TASK REQUIREMENTS -
Print the data that follows again, keeping every line exact.

DATA PROVIDED -

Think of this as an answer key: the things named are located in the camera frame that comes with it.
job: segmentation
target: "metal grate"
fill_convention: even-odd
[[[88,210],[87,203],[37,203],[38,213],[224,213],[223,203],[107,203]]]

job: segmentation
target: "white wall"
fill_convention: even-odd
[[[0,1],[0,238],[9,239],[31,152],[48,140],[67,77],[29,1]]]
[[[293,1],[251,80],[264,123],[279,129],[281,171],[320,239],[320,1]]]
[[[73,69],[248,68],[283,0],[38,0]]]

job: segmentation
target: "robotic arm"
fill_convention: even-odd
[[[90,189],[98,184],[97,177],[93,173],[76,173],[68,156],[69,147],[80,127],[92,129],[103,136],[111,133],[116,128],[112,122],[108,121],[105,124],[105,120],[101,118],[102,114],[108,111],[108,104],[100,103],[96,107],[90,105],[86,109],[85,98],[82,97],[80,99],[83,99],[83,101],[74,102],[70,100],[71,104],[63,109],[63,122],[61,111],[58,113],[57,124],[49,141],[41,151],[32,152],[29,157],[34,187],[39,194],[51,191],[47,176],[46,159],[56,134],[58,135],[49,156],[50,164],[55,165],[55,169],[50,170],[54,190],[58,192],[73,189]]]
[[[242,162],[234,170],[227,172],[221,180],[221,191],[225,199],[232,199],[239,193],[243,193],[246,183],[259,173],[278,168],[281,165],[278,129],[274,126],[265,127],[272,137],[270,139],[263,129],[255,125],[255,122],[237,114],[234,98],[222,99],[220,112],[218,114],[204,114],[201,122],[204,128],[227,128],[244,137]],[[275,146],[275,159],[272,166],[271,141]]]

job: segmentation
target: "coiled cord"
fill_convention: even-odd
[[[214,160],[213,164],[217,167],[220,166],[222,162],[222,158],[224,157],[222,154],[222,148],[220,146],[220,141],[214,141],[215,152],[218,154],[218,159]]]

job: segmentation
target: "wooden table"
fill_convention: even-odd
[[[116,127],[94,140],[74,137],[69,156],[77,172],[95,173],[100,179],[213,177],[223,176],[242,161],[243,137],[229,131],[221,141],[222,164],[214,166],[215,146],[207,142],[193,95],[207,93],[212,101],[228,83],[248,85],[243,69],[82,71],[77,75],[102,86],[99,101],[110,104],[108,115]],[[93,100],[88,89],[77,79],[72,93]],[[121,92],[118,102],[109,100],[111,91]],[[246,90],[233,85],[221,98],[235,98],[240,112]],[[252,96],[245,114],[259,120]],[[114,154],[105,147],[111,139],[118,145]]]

TASK ANSWER -
Think of this as an answer key: the things named are located in the camera frame that comes with it.
job: segmentation
target: "metal grate"
fill_convention: even-odd
[[[88,210],[87,203],[37,203],[38,213],[224,213],[223,203],[107,203]]]

job: segmentation
target: "white wall"
fill_convention: even-odd
[[[0,1],[0,238],[9,239],[31,152],[48,140],[67,77],[29,1]]]
[[[293,1],[251,80],[264,123],[279,129],[281,171],[320,239],[320,1]]]
[[[73,69],[248,68],[283,0],[38,0]]]

job: segmentation
target: "robotic arm"
fill_convention: even-odd
[[[90,189],[98,184],[97,177],[93,173],[76,173],[68,156],[69,147],[80,127],[92,129],[103,136],[111,133],[116,128],[112,122],[108,121],[105,124],[105,120],[101,118],[102,114],[108,111],[108,104],[100,103],[96,107],[90,105],[86,109],[85,98],[82,97],[80,99],[83,99],[83,101],[74,102],[70,100],[71,104],[63,109],[63,122],[61,111],[58,113],[57,124],[49,141],[41,151],[32,152],[29,157],[34,187],[39,194],[51,191],[47,176],[46,159],[56,134],[58,135],[49,156],[50,164],[55,165],[55,169],[50,170],[54,190],[58,192],[73,189]]]
[[[242,162],[234,170],[227,172],[221,180],[221,191],[225,199],[232,199],[239,193],[243,193],[246,183],[259,173],[278,168],[281,165],[278,129],[274,126],[265,127],[272,137],[270,139],[263,129],[255,125],[255,122],[237,114],[234,98],[222,99],[220,112],[218,114],[204,114],[201,122],[204,128],[227,128],[244,137]],[[275,146],[275,159],[272,166],[271,141]]]

job: segmentation
target: "coiled cord"
fill_convention: even-odd
[[[214,160],[213,164],[217,167],[220,166],[222,162],[222,158],[224,157],[222,154],[222,148],[220,146],[220,141],[214,141],[215,152],[218,154],[218,159]]]

job: segmentation
target: "wooden table"
fill_convention: even-odd
[[[116,127],[94,140],[74,137],[69,156],[77,172],[95,173],[100,179],[213,177],[223,176],[242,161],[243,137],[229,131],[221,141],[222,164],[214,166],[215,146],[207,142],[193,95],[207,93],[212,101],[228,83],[248,85],[243,69],[82,71],[77,75],[102,86],[99,101],[110,104],[108,115]],[[93,100],[88,89],[77,79],[72,93]],[[121,92],[118,102],[109,100],[111,91]],[[246,90],[233,85],[221,98],[235,98],[240,112]],[[252,96],[245,114],[259,120]],[[114,154],[105,147],[111,139],[118,145]]]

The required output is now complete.